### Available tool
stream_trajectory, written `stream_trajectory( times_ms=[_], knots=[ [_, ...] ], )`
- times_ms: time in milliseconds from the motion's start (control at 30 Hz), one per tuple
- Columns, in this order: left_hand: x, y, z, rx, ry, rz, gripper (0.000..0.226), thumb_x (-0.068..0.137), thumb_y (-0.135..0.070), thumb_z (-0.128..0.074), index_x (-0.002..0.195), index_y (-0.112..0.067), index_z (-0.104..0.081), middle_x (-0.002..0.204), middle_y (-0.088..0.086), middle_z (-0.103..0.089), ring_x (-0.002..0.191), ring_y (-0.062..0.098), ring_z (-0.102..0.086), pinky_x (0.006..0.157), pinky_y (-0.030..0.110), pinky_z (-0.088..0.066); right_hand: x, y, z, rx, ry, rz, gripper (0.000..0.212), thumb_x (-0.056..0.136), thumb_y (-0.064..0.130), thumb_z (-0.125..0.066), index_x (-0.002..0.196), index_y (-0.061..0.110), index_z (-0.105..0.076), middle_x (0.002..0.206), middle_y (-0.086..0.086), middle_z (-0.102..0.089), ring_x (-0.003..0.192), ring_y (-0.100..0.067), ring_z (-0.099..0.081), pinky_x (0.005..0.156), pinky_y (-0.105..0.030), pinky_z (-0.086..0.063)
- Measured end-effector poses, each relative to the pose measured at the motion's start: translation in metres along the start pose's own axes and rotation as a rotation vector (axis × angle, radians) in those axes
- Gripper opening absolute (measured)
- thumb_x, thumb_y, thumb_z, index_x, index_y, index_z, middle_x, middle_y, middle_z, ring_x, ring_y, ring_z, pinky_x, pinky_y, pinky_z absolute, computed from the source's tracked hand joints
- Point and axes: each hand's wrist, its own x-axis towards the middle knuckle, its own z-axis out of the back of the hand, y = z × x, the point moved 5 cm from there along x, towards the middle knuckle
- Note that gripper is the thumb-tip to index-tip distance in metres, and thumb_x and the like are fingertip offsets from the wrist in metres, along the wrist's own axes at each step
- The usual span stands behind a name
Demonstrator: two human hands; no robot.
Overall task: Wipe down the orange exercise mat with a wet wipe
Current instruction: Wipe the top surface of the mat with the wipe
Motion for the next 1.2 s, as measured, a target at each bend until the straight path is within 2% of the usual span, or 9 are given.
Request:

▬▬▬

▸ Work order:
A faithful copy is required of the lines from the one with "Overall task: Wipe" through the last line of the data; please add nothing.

▸ Your solution:
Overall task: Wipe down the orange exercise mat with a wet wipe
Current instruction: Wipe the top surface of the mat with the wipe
Motion for the next 1.2 s, as measured, a target at each bend until the straight path is within 2% of the usual span, or 9 are given.
Request:

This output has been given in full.